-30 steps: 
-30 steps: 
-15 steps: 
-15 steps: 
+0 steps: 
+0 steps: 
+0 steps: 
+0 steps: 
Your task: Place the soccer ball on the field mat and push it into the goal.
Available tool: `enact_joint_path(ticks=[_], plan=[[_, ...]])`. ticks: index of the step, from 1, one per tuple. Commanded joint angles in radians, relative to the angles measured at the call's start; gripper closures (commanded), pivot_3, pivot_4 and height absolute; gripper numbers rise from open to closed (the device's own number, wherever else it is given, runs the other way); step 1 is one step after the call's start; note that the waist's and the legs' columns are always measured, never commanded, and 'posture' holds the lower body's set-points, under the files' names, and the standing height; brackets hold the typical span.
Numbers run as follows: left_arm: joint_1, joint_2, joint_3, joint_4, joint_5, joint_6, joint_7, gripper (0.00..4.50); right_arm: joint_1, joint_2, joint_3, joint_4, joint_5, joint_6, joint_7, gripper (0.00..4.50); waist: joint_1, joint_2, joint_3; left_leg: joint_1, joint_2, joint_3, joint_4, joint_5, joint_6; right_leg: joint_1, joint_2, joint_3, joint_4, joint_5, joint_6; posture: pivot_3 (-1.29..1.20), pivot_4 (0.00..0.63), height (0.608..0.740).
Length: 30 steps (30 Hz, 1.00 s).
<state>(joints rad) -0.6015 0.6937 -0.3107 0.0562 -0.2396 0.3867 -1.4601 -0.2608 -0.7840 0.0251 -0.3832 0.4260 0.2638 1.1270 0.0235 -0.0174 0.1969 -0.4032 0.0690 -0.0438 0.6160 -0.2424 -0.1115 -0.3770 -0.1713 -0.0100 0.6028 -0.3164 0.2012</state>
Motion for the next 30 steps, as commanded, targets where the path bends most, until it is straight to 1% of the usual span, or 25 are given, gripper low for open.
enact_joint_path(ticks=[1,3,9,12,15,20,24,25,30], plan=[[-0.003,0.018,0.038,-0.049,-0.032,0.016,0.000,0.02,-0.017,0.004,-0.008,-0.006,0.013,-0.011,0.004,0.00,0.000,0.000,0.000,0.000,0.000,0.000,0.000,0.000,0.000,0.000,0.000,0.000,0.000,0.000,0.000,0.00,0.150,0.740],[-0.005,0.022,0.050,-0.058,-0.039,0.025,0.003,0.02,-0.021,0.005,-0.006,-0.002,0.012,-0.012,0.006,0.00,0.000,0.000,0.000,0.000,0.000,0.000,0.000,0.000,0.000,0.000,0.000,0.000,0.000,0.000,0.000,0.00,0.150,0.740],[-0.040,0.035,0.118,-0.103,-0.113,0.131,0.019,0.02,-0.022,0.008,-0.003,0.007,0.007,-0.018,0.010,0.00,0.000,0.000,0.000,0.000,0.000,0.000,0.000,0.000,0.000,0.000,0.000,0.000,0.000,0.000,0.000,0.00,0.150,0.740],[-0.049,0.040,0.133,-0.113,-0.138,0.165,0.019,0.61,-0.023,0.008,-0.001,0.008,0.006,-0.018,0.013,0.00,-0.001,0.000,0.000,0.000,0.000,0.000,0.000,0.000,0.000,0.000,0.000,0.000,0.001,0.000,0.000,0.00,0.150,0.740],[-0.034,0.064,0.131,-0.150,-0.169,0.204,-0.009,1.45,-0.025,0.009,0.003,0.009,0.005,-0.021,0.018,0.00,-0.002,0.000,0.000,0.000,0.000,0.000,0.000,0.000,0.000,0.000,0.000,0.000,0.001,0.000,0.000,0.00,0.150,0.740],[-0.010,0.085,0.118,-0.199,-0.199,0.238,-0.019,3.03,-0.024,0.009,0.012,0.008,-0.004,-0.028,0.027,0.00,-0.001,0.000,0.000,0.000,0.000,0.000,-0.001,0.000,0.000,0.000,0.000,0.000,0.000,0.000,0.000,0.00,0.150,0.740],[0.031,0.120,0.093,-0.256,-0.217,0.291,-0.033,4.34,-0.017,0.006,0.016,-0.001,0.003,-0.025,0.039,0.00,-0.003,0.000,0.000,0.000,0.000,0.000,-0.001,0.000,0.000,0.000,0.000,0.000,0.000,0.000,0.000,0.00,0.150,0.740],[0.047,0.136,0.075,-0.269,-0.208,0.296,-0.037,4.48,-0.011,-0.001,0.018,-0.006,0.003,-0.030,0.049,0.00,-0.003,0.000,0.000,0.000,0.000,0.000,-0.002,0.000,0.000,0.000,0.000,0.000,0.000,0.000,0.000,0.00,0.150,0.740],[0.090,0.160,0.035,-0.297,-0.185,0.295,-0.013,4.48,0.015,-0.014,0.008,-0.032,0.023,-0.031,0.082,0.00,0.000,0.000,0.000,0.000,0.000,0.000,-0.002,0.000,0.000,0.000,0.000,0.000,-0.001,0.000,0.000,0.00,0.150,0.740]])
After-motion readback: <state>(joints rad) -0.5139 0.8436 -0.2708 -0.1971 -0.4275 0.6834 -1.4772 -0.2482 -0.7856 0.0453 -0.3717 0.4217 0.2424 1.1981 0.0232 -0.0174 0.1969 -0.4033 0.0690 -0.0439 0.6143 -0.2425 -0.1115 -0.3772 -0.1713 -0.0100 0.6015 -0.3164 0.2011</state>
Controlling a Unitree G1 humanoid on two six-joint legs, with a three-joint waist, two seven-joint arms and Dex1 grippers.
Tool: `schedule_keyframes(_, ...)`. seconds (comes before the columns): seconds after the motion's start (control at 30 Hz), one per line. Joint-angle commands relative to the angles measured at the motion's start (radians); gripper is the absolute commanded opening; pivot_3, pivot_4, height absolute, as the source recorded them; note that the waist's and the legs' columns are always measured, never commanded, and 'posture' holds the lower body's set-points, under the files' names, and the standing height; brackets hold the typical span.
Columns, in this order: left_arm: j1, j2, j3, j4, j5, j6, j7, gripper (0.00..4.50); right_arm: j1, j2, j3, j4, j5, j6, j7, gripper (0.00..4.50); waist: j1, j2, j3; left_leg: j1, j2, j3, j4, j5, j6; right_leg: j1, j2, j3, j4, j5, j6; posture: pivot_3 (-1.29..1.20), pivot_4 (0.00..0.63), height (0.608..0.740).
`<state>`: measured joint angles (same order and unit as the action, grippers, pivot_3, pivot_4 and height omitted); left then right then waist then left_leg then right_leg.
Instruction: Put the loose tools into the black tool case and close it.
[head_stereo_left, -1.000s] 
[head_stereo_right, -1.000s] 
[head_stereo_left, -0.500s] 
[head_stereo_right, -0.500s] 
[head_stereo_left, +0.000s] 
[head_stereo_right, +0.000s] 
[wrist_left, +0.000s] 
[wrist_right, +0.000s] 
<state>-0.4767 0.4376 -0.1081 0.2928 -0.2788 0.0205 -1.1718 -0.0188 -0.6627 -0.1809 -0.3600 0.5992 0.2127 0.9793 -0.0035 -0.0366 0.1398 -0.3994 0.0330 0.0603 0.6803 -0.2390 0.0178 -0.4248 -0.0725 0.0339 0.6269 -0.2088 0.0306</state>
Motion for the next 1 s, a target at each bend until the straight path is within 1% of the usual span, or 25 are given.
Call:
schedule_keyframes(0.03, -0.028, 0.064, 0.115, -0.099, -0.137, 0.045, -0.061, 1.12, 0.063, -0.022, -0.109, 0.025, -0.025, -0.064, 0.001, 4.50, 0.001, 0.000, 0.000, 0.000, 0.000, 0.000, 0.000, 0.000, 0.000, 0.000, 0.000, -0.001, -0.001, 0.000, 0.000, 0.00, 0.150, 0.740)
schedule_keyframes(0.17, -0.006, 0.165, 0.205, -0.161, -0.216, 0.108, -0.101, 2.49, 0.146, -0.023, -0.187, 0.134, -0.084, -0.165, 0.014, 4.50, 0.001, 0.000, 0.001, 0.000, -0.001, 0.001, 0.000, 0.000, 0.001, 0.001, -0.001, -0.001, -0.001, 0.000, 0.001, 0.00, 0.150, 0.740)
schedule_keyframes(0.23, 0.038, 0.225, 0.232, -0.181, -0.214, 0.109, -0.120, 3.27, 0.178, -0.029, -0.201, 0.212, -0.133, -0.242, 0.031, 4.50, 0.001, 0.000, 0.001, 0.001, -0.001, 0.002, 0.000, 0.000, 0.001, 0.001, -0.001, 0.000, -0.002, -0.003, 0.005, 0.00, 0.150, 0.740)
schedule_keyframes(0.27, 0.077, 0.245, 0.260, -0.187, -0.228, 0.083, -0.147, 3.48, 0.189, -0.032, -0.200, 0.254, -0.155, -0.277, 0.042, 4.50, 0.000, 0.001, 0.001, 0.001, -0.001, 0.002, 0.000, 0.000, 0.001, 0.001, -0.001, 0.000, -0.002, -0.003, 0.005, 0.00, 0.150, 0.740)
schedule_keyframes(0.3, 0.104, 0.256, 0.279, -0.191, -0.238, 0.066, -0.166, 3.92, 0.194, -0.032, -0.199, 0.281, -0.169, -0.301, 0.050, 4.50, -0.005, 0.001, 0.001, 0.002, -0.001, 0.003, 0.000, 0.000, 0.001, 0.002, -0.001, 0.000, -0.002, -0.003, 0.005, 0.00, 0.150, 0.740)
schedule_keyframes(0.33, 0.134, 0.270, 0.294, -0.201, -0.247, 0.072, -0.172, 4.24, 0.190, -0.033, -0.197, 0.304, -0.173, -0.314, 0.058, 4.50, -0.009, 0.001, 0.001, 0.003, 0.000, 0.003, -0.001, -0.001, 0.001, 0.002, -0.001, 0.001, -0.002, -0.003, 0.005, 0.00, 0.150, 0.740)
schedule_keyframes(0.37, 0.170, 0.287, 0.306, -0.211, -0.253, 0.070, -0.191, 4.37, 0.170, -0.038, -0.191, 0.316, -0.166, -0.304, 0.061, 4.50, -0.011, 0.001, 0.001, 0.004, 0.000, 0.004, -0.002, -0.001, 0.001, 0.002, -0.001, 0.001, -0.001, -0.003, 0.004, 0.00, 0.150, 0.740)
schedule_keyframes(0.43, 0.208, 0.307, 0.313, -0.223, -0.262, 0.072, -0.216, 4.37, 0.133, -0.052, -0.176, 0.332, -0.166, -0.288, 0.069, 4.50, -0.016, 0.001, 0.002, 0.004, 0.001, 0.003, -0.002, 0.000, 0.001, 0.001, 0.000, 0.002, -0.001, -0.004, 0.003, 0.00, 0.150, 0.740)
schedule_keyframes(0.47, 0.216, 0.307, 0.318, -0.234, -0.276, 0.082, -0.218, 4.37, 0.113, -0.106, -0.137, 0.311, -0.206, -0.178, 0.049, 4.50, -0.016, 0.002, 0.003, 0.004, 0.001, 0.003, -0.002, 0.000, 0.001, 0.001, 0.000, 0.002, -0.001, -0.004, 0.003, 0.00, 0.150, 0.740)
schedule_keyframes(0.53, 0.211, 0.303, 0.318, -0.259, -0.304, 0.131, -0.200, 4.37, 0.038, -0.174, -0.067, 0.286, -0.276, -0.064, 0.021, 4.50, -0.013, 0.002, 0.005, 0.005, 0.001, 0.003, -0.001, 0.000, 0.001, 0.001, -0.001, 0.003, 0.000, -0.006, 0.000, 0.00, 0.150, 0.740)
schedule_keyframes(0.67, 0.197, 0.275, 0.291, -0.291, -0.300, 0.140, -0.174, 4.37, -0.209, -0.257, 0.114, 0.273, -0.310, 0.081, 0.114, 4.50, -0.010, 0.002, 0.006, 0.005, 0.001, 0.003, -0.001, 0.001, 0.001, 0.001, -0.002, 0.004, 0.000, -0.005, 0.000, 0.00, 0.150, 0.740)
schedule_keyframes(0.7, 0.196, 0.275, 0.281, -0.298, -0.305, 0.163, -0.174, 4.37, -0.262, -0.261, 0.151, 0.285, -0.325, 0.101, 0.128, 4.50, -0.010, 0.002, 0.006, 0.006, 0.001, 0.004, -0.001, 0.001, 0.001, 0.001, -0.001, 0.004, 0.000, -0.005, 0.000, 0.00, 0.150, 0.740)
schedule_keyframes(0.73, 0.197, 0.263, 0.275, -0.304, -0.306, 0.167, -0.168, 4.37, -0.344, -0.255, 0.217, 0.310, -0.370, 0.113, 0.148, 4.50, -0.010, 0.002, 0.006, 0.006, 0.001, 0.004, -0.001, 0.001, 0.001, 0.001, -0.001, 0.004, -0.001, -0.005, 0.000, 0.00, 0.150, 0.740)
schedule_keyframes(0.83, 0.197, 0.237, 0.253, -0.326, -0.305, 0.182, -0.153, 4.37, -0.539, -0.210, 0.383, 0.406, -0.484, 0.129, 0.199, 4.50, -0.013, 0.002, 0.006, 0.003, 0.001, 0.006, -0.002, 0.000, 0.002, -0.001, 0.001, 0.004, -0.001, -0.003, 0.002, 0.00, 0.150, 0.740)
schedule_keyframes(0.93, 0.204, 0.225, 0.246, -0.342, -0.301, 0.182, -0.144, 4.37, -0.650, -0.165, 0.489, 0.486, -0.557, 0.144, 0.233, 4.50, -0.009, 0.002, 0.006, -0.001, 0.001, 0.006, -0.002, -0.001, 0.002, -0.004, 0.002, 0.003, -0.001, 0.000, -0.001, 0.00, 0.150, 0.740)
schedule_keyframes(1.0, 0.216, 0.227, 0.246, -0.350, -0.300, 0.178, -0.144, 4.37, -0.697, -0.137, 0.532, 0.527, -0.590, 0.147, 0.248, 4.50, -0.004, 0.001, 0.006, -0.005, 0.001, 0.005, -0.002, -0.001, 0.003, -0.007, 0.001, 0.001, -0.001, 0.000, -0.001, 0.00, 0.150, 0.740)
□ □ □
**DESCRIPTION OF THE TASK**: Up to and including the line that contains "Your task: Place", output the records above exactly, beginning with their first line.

**FINISHED EXERCISE**:
-30 steps: 
-30 steps: 
-15 steps: 
-15 steps: 
+0 steps: 
+0 steps: 
+0 steps: 
+0 steps: 
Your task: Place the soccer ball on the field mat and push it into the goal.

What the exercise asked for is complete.